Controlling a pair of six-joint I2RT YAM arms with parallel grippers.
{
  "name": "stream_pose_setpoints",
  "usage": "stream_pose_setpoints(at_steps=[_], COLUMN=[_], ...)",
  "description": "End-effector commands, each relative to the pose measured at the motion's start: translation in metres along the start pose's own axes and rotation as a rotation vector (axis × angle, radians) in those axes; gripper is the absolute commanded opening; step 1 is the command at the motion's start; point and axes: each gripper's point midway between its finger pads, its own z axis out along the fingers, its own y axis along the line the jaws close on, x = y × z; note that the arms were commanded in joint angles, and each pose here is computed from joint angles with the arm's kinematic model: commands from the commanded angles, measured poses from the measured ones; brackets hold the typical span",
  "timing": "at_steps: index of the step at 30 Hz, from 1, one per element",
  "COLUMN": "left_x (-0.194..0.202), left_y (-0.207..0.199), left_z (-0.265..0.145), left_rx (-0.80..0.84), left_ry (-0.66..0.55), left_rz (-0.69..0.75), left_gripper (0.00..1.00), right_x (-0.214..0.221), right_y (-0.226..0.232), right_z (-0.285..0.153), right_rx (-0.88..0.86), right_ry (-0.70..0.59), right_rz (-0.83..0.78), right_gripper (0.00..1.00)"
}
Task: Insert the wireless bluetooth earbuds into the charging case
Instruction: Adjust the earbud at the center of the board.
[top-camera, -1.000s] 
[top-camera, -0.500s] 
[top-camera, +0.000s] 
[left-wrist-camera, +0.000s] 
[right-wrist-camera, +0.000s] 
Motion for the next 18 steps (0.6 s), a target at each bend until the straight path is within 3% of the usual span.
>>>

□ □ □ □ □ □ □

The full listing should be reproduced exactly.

◆ **RESULT FOR THIS EXERCISE**
Controlling a pair of six-joint I2RT YAM arms with parallel grippers.
{
  "name": "stream_pose_setpoints",
  "usage": "stream_pose_setpoints(at_steps=[_], COLUMN=[_], ...)",
  "description": "End-effector commands, each relative to the pose measured at the motion's start: translation in metres along the start pose's own axes and rotation as a rotation vector (axis × angle, radians) in those axes; gripper is the absolute commanded opening; step 1 is the command at the motion's start; point and axes: each gripper's point midway between its finger pads, its own z axis out along the fingers, its own y axis along the line the jaws close on, x = y × z; note that the arms were commanded in joint angles, and each pose here is computed from joint angles with the arm's kinematic model: commands from the commanded angles, measured poses from the measured ones; brackets hold the typical span",
  "timing": "at_steps: index of the step at 30 Hz, from 1, one per element",
  "COLUMN": "left_x (-0.194..0.202), left_y (-0.207..0.199), left_z (-0.265..0.145), left_rx (-0.80..0.84), left_ry (-0.66..0.55), left_rz (-0.69..0.75), left_gripper (0.00..1.00), right_x (-0.214..0.221), right_y (-0.226..0.232), right_z (-0.285..0.153), right_rx (-0.88..0.86), right_ry (-0.70..0.59), right_rz (-0.83..0.78), right_gripper (0.00..1.00)"
}
Task: Insert the wireless bluetooth earbuds into the charging case
Instruction: Adjust the earbud at the center of the board.
[top-camera, -1.000s] 
[top-camera, -0.500s] 
[top-camera, +0.000s] 
[left-wrist-camera, +0.000s] 
[right-wrist-camera, +0.000s] 
Motion for the next 18 steps (0.6 s), a target at each bend until the straight path is within 3% of the usual span.
>>>

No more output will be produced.